Brave Enough to Try Something I'm Bad At.
Determination and perseverance are two words that seem to get bandied about quite a bit when talking about stroke recovery. Whilst they are essential I think it is just as important to have the personal insight to recognise when what you are trying to achieve isn’t worth the effort you are putting in.
For me this realisation came about when I decided I ‘should’ relearn how to ride my bike. I felt like a kid as we found a bit of road that was smooth and fairly flat. My husband, Nick, held my bike as I unglamorously struggled to get my leg over the bar and then, success, I was seated! But what to do next? I couldn’t lift both legs off the road without Nick having to catch me so he held onto the back of the seat as I wobbled forward. I tried to move the pedals up and down but, despite having done the same action on my exercise bike, couldn’t coordinate them so that one leg was up and the other down.
We tried for what felt like forever but realistically would have been no more than 5-10 minutes. The concentration required was immense and that was before I tried to get off. I’m sure if we’d been recording it my dismount would have made me viral. It started with me being supported by Nick as he also tried to hold the bike and ended with both me and the bike on the ground. I felt a bit like a marionette, with the strings being pulled by various people who weren’t in sync with each other. Nick helped me walk inside where I made my way to the couch. It took me two days to get over the effect of that short time and it was then that I decided it really wasn’t worth the effort. Due to my sensory overload issues I knew I’d never go for a bike ride and so it wasn’t an important activity to relearn.
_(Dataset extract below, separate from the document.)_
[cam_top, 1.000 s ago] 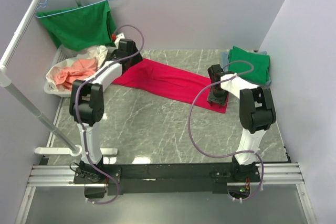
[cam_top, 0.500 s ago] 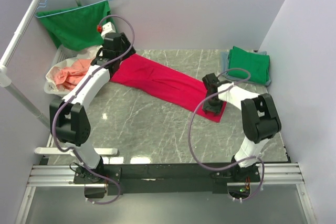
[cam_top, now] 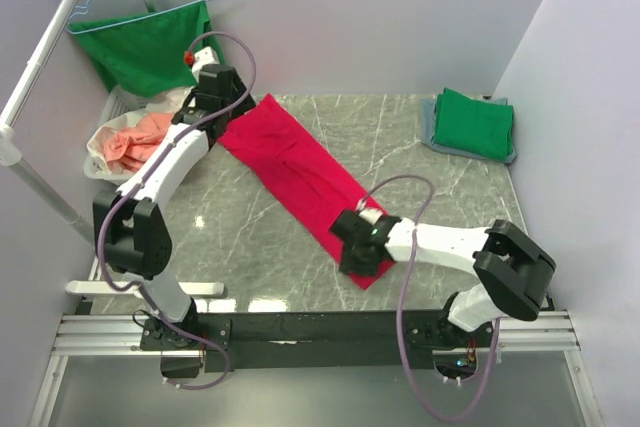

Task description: Fold and stack the t-shirts

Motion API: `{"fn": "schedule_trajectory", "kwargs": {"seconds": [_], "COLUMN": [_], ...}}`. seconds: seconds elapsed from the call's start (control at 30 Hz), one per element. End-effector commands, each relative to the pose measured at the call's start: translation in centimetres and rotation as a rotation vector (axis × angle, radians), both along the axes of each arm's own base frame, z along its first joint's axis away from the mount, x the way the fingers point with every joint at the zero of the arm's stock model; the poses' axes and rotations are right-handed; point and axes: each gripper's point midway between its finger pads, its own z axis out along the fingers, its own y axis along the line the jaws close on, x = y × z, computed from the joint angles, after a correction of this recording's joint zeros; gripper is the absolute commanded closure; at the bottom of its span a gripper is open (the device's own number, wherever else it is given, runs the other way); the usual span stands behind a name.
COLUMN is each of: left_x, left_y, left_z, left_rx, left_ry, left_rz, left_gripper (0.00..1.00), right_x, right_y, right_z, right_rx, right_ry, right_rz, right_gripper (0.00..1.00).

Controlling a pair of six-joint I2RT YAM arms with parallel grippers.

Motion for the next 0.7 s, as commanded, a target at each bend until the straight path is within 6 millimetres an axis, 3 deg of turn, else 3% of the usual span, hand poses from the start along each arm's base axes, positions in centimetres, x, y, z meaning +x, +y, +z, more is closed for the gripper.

I’ve taken a similar approach to reading. I’ve loved books all my life but my stroke means I can no longer follow storylines. My biggest disappointment would be that whilst I could read and edit my daughter’s thesis on autism and music therapy I didn’t really understand it. I can read short newspaper articles, though it fatigues me, but I am happy with that. I decided I didn’t want to spend time recovering from trying to read and retain a storyline. I decided I’d rather expend that energy on relearning to knit, to draw, to walk outside in the bush…The list doesn’t stop there but it’s my list, my choice, my decisions.
Am I giving up by making these choices? Hell no! I’m brave enough to try things I’m bad at and will persevere at what is important to me. That’s why today after doing a plank and push ups with my feet on a fit ball I attempted to roll the ball towards my chest. The carpet below me swirled and in slow motion I fell off the ball. I’ve since spent a couple of hours recovering on the couch. Will I try on another day? Definitely! Again, my choice.
It can be hard when you have people saying, “you should do this, you should do that,” but each of us owes it to ourselves to decide what is important and to use our energy towards that end.